Lors de ses visites de terrain, votre rapporteure spéciale a été accompagnée par Mohamed Salah Arfaoui, président directeur général de l'Agence de réhabilitation et de rénovation urbaine (ARRU), Fethi Mansouri, directeur général adjoint de l'ARRU, Khalil Attia, président directeur général de l'Office national d'assainissement (ONAS) tunisien, et des représentants de la Société nationale d'exploitation et de distribution des eaux (SONEDE).

La délégation s'est rendue dans le quartier Oued Roumine, situé dans le gouvernorat de Bizerte, qui s'inscrit dans le cadre du nouveau programme de réhabilitation et d'intégration de grands quartiers d'habitations, proposé au financement de l'Union européenne, de l'AFD et de la Banque européenne d'investissement. Votre rapporteure spéciale s'est ensuite rendue dans les quartiers Hached et Bir Massyougha, toujours dans le gouvernorat de Bizerte. Ces quartiers ont été réalisés en partie dans le cadre de la quatrième génération d'actions du programme de réhabilitation des quartiers populaires, financé par une subvention de l'AFD et un don de l'Union européenne pour la partie relevant de l'autofinancement municipal.

Le quartier de Oued Roumine est à l'écart du centre-ville et de son port, dont il est distant de plusieurs kilomètres. Typiques de l'habitat informel, ses logements abritent essentiellement des familles qui travaillent dans le secteur non déclaré. Pour l'ensemble de la Tunisie, on considère que l'habitat informel concerne 560 000 logements et 3 millions d'habitants, soit près d'un tiers de la population.

Les projets d'aménagement du quartier ont été présentés par l'ARRU et l'ONAS, dans les domaines de l'assainissement, de l'adduction d'eau, de l'électrification et la réalisation de la voirie. En particulier, les projets de sécurisation des capacités de production et d'adduction d'eau potable atteignent un montant sur cinq ans s'élevant à 40 millions d'euros, en complément des programmes conduits en milieu rural.
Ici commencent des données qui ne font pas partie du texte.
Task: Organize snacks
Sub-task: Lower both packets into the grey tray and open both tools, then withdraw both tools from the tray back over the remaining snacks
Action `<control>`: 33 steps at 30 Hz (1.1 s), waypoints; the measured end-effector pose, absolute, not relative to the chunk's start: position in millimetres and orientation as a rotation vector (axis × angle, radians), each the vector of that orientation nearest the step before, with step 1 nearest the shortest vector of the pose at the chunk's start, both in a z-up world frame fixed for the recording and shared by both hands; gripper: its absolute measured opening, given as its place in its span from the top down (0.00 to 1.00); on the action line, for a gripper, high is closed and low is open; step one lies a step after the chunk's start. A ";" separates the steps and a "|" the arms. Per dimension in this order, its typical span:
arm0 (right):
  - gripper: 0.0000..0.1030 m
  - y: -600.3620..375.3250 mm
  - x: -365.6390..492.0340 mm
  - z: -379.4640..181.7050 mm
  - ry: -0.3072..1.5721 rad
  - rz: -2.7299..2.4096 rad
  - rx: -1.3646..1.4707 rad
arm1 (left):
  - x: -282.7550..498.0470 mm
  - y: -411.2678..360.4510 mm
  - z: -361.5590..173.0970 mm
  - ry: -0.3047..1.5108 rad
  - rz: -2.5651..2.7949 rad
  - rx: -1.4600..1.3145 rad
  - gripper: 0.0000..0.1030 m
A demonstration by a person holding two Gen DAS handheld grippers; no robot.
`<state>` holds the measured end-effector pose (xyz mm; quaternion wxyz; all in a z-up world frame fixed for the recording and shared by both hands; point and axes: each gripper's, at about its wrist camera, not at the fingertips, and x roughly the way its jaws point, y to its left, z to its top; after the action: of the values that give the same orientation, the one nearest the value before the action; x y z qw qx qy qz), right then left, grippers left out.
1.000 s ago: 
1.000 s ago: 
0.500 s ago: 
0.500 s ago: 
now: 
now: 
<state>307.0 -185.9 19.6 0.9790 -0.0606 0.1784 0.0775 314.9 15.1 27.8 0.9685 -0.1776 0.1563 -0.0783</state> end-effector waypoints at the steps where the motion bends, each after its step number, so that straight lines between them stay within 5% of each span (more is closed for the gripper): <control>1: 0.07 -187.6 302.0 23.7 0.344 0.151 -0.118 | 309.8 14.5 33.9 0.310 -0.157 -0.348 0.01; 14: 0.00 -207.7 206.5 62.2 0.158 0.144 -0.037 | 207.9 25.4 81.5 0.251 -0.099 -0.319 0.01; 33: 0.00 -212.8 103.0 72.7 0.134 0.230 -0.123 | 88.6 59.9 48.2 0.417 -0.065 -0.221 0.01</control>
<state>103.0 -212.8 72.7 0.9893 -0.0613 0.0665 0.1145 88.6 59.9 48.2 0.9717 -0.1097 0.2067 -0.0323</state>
Le programme d'assainissement des quartiers populaires (dit PNAQP 4.2), d'un montant également de 40 millions d'euros, couvre la période 2009-2014.

A l'invitation des habitants, votre rapporteure spéciale a pu visiter deux logements, très bien tenus, et où plusieurs générations cohabitent. Ce quartier est largement habité par des femmes seules, dont les conjoints travaillent en dehors de la Tunisie, et qui investissent progressivement leurs économies gagnées à l'étranger dans les quartiers populaires.

La délégation a également visité les quartiers de Hached et Bir Massyougha, situés non loin d'une cimenterie et de son tapis roulant qui porte les matériaux extraits. La poussière et le bruit caractérisent ce site à la fois proche de la ville et relégué dans un creux de vallon peu accueillant.

Si les quartiers populaires sont au final assez réussis en termes de qualité de construction et d'aménagement, ils accueillent peu d'activités économiques , en dehors des commerces et des artisanats, et offrent donc peu de possibilités de travail. Cette situation impose aux populations de ces quartiers, jeunes et touchées par un chômage important, des déplacements longs et difficiles vers les pôles d'emplois.

Les interlocuteurs rencontrés ont tous convenu de l'importance d'un travail de planification urbaine et d'anticipation, l'enjeu étant de prévenir des déplacements de populations trop importants à l'intérieur du pays, dont les régions sont confrontées à un véritable exode. Des éléments déterminants de cette planification sont la maîtrise du foncier et la production de logements sociaux de manière organisée, l'habitat informel constituant une production de logements sociaux de fait. L'intégration de l'habitat informel apparaît stratégique pour la cohésion du pays.